What the task asks>
The entries below need to be transcribed exactly, without their images.

Available data>
□ □ □ □

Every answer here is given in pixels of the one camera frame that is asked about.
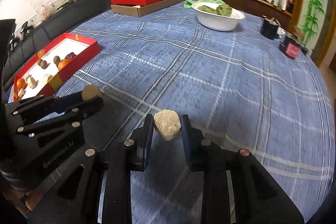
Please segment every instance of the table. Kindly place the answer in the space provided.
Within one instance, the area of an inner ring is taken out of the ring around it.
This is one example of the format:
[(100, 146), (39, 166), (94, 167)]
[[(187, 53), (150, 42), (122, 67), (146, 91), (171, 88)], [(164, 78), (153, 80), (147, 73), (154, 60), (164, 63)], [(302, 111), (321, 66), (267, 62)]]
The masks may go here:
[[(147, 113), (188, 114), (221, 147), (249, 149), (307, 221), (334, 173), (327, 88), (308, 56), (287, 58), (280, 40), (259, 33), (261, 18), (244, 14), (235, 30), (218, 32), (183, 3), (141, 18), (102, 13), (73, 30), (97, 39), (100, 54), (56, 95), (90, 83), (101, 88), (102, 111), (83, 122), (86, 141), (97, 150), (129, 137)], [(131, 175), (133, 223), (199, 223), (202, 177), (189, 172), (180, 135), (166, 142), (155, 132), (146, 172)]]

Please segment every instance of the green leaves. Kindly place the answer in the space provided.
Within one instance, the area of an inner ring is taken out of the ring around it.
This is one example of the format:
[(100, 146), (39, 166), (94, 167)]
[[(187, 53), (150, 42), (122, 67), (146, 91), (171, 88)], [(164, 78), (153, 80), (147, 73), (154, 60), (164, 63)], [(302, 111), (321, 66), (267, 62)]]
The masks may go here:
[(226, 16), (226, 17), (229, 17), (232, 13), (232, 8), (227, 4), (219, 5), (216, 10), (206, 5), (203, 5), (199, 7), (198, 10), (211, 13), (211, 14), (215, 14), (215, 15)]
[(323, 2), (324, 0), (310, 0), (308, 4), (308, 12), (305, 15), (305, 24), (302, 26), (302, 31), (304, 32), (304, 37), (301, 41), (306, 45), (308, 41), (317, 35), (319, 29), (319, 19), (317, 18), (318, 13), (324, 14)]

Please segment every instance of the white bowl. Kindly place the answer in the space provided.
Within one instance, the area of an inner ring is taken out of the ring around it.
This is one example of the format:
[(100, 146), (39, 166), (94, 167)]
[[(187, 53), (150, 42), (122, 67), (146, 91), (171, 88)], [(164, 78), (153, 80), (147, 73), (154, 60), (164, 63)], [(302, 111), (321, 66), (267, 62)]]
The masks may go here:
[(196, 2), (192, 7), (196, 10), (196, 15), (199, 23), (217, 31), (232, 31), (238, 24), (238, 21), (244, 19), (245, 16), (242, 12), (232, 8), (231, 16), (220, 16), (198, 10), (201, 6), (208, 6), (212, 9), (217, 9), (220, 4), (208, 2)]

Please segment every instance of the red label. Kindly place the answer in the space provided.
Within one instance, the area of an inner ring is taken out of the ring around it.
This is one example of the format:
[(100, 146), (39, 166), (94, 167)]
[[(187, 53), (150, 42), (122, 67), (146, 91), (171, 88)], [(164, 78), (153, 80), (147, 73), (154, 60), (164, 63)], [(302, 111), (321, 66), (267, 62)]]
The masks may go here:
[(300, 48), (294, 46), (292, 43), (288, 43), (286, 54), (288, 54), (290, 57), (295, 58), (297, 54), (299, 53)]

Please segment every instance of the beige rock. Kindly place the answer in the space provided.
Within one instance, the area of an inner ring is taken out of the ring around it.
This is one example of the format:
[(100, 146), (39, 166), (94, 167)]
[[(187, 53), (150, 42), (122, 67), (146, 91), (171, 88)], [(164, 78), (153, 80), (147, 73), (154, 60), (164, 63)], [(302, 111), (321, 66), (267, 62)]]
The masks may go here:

□ □ □ □

Solution to the exercise>
Every answer here is given in pixels of the one camera frame that is asked about.
Please segment every instance of the table. Kindly place the answer in the space provided.
Within one instance, the area of an inner ring is taken out of the ring around it.
This is one example of the format:
[(100, 146), (39, 166), (94, 167)]
[[(187, 53), (150, 42), (122, 67), (146, 91), (171, 88)], [(164, 78), (153, 80), (147, 73), (154, 60), (164, 63)], [(302, 111), (321, 66), (267, 62)]]
The masks may go here:
[[(147, 113), (188, 114), (221, 147), (249, 149), (307, 221), (334, 173), (327, 88), (308, 56), (287, 58), (280, 40), (259, 33), (261, 18), (244, 14), (235, 30), (218, 32), (183, 3), (141, 18), (102, 13), (73, 30), (97, 39), (100, 54), (56, 95), (90, 83), (101, 88), (102, 111), (83, 122), (86, 141), (97, 150), (129, 137)], [(131, 175), (133, 223), (199, 223), (202, 177), (189, 172), (180, 135), (166, 142), (155, 132), (146, 172)]]

Please segment every instance of the green leaves. Kindly place the answer in the space provided.
Within one instance, the area of an inner ring is taken out of the ring around it.
This is one example of the format:
[(100, 146), (39, 166), (94, 167)]
[[(187, 53), (150, 42), (122, 67), (146, 91), (171, 88)], [(164, 78), (153, 80), (147, 73), (154, 60), (164, 63)], [(302, 111), (321, 66), (267, 62)]]
The masks may go here:
[(226, 16), (226, 17), (229, 17), (232, 13), (232, 8), (227, 4), (219, 5), (216, 10), (206, 5), (203, 5), (199, 7), (198, 10), (211, 13), (211, 14), (215, 14), (215, 15)]
[(323, 2), (324, 0), (310, 0), (308, 4), (308, 12), (305, 15), (305, 24), (302, 26), (302, 31), (304, 32), (304, 37), (301, 41), (306, 45), (308, 41), (317, 35), (319, 29), (319, 19), (317, 18), (318, 13), (324, 14)]

Please segment every instance of the white bowl. Kindly place the answer in the space provided.
Within one instance, the area of an inner ring is taken out of the ring around it.
This is one example of the format:
[(100, 146), (39, 166), (94, 167)]
[[(187, 53), (150, 42), (122, 67), (146, 91), (171, 88)], [(164, 78), (153, 80), (147, 73), (154, 60), (164, 63)], [(302, 111), (321, 66), (267, 62)]]
The masks may go here:
[(196, 2), (192, 7), (196, 10), (196, 15), (199, 23), (217, 31), (232, 31), (238, 24), (238, 21), (244, 19), (245, 16), (242, 12), (232, 8), (231, 16), (220, 16), (198, 10), (201, 6), (208, 6), (212, 9), (217, 9), (220, 4), (208, 2)]

Please segment every instance of the red label. Kindly place the answer in the space provided.
Within one instance, the area of an inner ring is taken out of the ring around it.
This is one example of the format:
[(100, 146), (39, 166), (94, 167)]
[[(187, 53), (150, 42), (122, 67), (146, 91), (171, 88)], [(164, 78), (153, 80), (147, 73), (154, 60), (164, 63)], [(302, 111), (321, 66), (267, 62)]]
The masks may go here:
[(300, 48), (294, 46), (292, 43), (288, 43), (286, 54), (288, 54), (290, 57), (295, 58), (297, 54), (299, 53)]

Please segment every instance of the beige rock. Kindly place the answer in the space provided.
Within one instance, the area of an inner ring is taken out of the ring around it.
This is one example of the format:
[(100, 146), (39, 166), (94, 167)]
[[(187, 53), (150, 42), (122, 67), (146, 91), (171, 88)], [(164, 78), (153, 80), (147, 73), (154, 60), (164, 63)], [(302, 111), (321, 66), (267, 62)]]
The masks may go here:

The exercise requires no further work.